* [Task statement]: Would you extract the whole listing below and retype it exactly?
*** Information shown Section Begins ***
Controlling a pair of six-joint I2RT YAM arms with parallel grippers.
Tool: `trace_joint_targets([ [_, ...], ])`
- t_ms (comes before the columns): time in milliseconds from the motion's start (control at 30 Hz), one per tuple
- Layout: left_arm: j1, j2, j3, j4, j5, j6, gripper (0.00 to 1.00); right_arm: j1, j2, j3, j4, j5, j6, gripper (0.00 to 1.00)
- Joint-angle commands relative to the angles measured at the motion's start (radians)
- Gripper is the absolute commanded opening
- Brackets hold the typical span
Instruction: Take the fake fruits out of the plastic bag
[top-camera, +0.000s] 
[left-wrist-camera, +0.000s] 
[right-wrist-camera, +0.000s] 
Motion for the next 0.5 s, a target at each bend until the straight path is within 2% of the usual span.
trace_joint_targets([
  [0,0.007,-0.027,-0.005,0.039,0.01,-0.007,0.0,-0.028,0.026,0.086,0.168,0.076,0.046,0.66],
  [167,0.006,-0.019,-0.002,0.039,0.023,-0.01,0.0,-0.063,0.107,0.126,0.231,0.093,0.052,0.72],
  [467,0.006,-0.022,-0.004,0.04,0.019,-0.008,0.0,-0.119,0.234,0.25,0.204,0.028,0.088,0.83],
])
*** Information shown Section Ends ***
* [Response to this exercise]:
Controlling a pair of six-joint I2RT YAM arms with parallel grippers.
Tool: `trace_joint_targets([ [_, ...], ])`
- t_ms (comes before the columns): time in milliseconds from the motion's start (control at 30 Hz), one per tuple
- Layout: left_arm: j1, j2, j3, j4, j5, j6, gripper (0.00 to 1.00); right_arm: j1, j2, j3, j4, j5, j6, gripper (0.00 to 1.00)
- Joint-angle commands relative to the angles measured at the motion's start (radians)
- Gripper is the absolute commanded opening
- Brackets hold the typical span
Instruction: Take the fake fruits out of the plastic bag
[top-camera, +0.000s] 
[left-wrist-camera, +0.000s] 
[right-wrist-camera, +0.000s] 
Motion for the next 0.5 s, a target at each bend until the straight path is within 2% of the usual span.
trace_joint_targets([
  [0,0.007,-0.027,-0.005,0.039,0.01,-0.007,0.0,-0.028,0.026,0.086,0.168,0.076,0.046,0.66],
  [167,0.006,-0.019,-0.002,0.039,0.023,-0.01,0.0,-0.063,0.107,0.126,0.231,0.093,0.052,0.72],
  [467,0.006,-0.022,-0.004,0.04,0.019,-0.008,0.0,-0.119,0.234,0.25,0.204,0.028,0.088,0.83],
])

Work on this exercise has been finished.